Being a widely known brand throughout the world, Microsoft is trying to make the Xbox an even safer platform. Also, the experience of Microsoft with other bounty bug programs has been encouraging. Microsoft’s Launch study now states:
“The Xbox Bounty program is now an invitation to players, security researchers and others across the globe to identify the vulnerabilities in the Xbox Live network and to assist services and the Xbox team. Successful and Qualified submissions will get bounty rewards up to $500 to $20,000.”
$ 500 to $ 20,000 per vulnerability
The size of the incentive depends on whether the recorded vulnerabilities are graded as serious, high or low in their use, and on the form of potential circumvention and catastrophe.

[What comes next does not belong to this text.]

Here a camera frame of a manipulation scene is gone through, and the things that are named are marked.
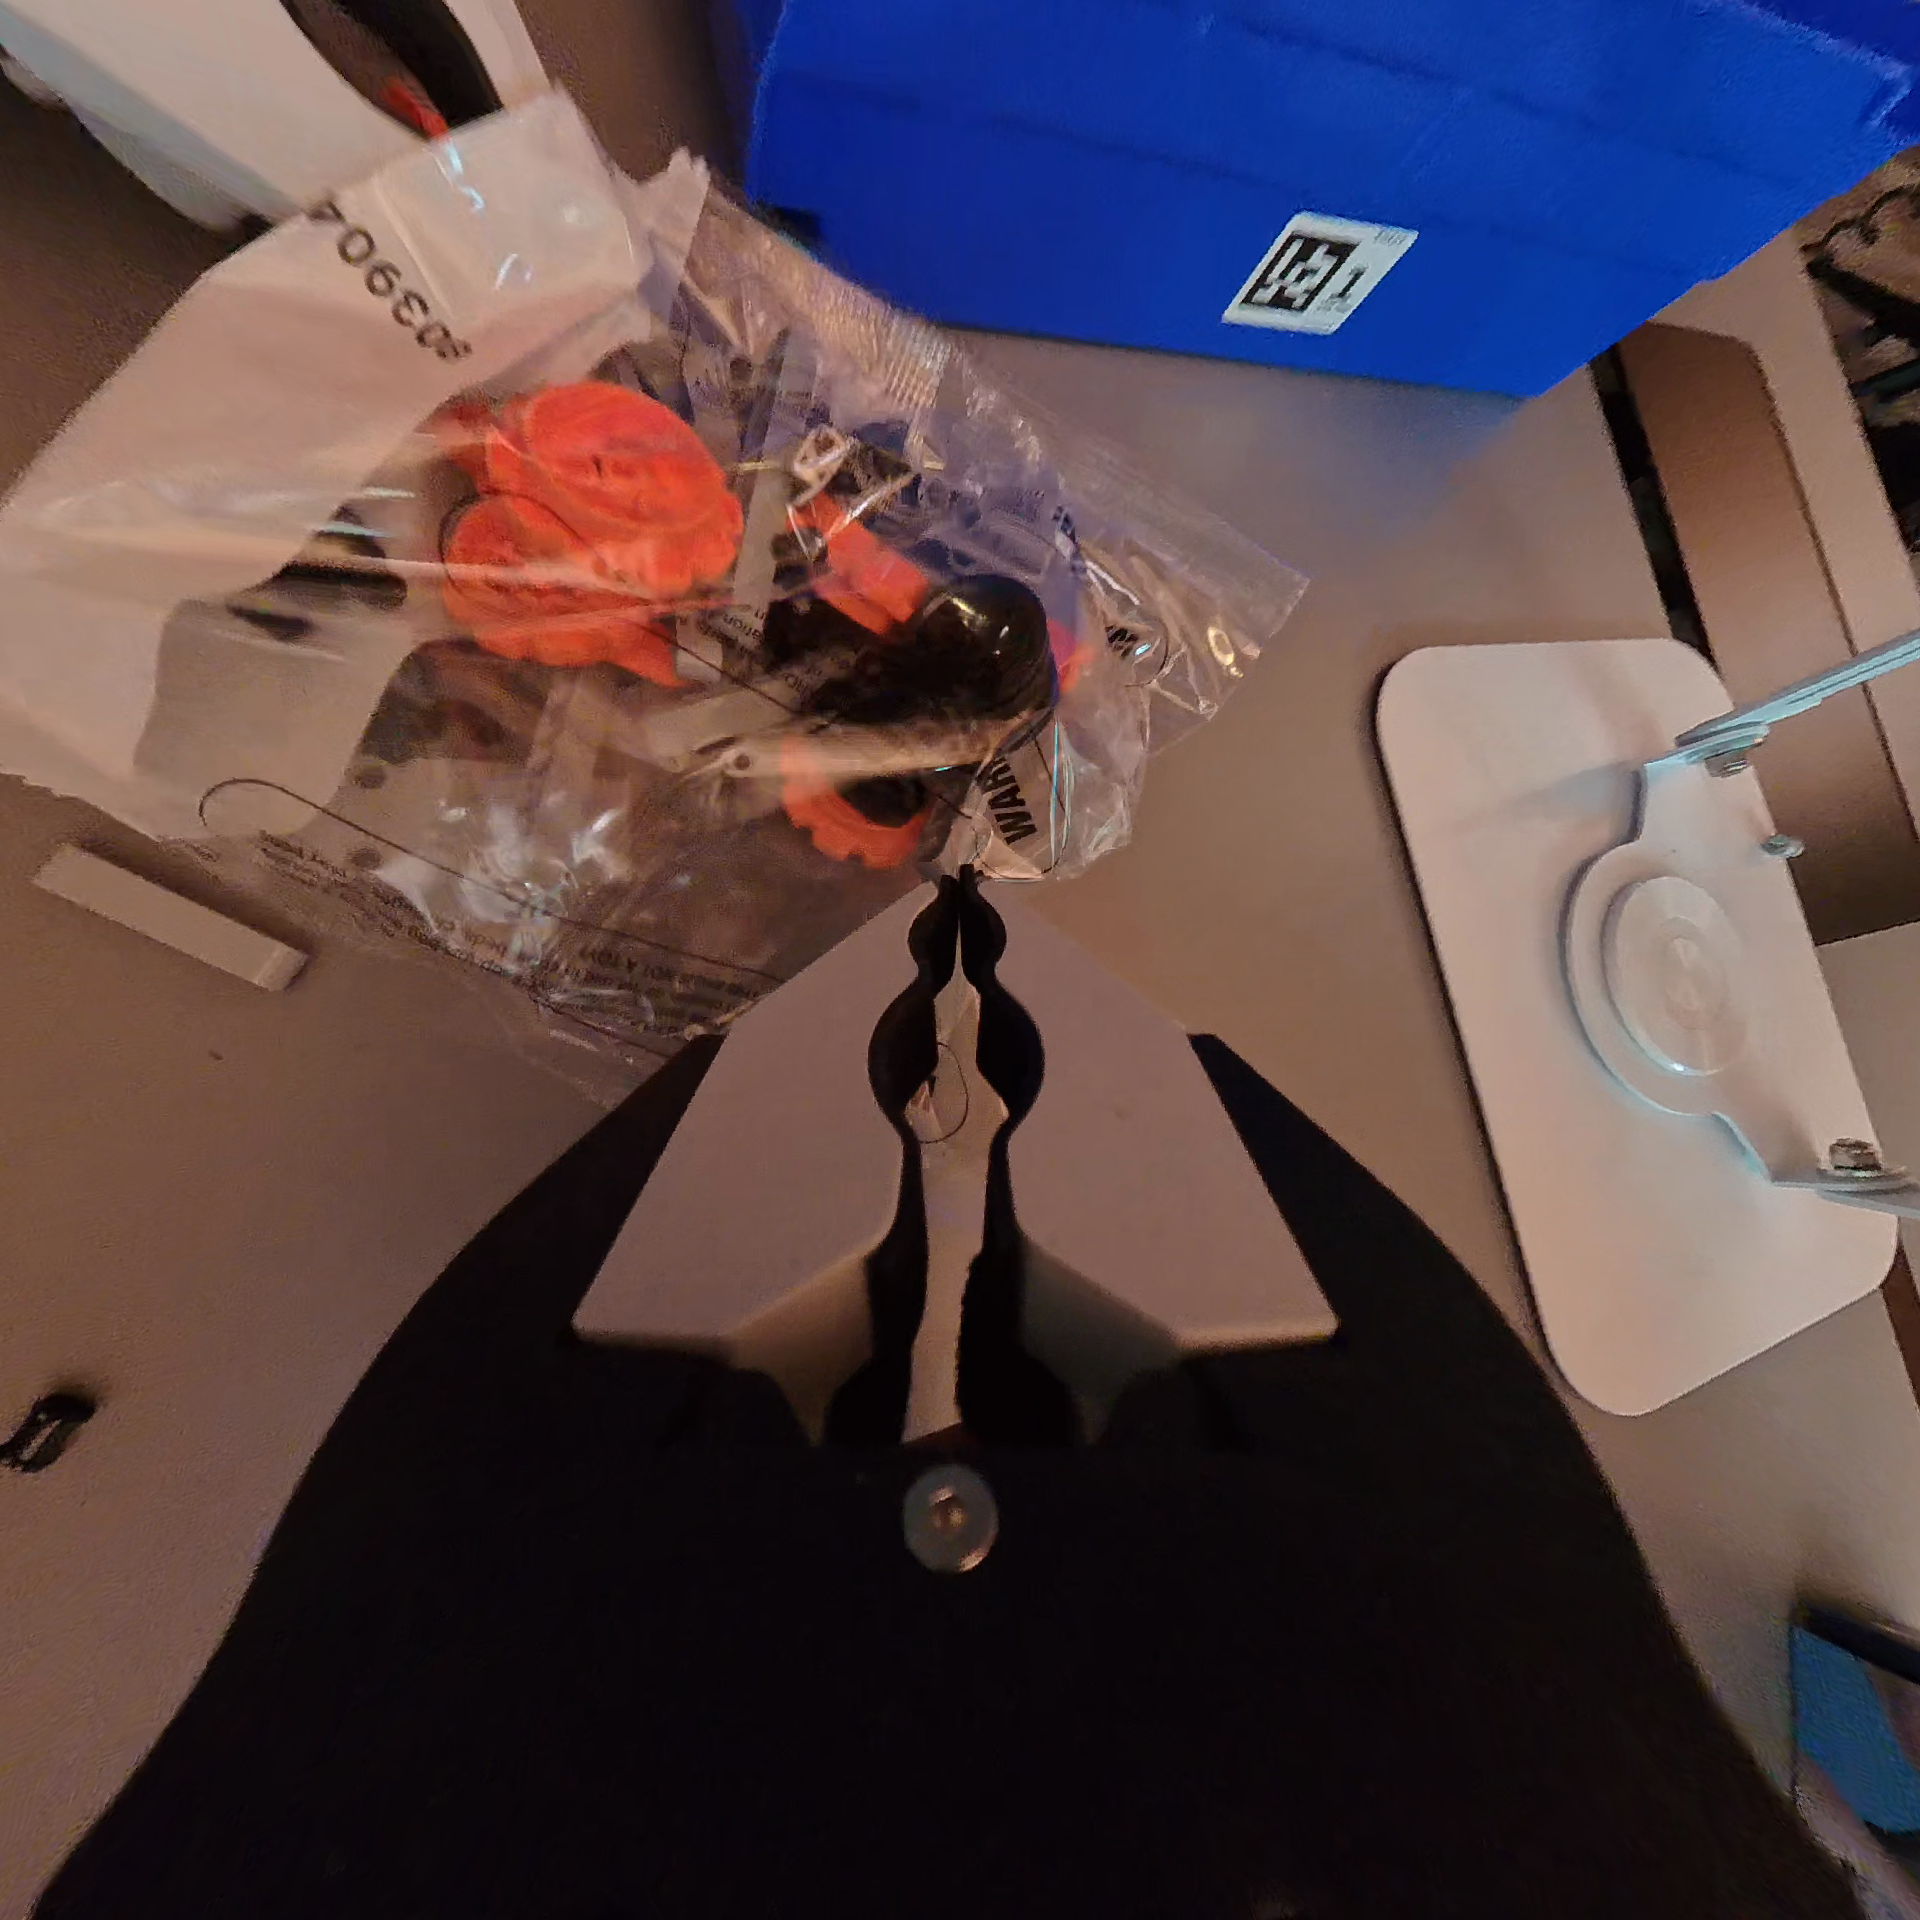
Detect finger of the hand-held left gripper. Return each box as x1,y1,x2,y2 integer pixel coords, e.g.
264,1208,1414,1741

Also, it is important to note that all the security holes are not rewarded by Microsoft. You’d get all the exceptions in a detailed list and they’re found in the support document for the Bug Bounty Program. These are bugs that are used for classic cheat software.
The company has invited almost everyone to dig out and join the search for security holes. Consequently, the transmission is quite easy. A ‘high-quality report’ will give you all the necessary information and the company can actually react to the problems in a jiffy.
All the information should be provided with a “high-quality report” that allows the company to rapidly replicate, understand and then correct the problem reported. It involves a report or a video containing the necessary background details, an error summary and an accompanying proof of concept (PoC).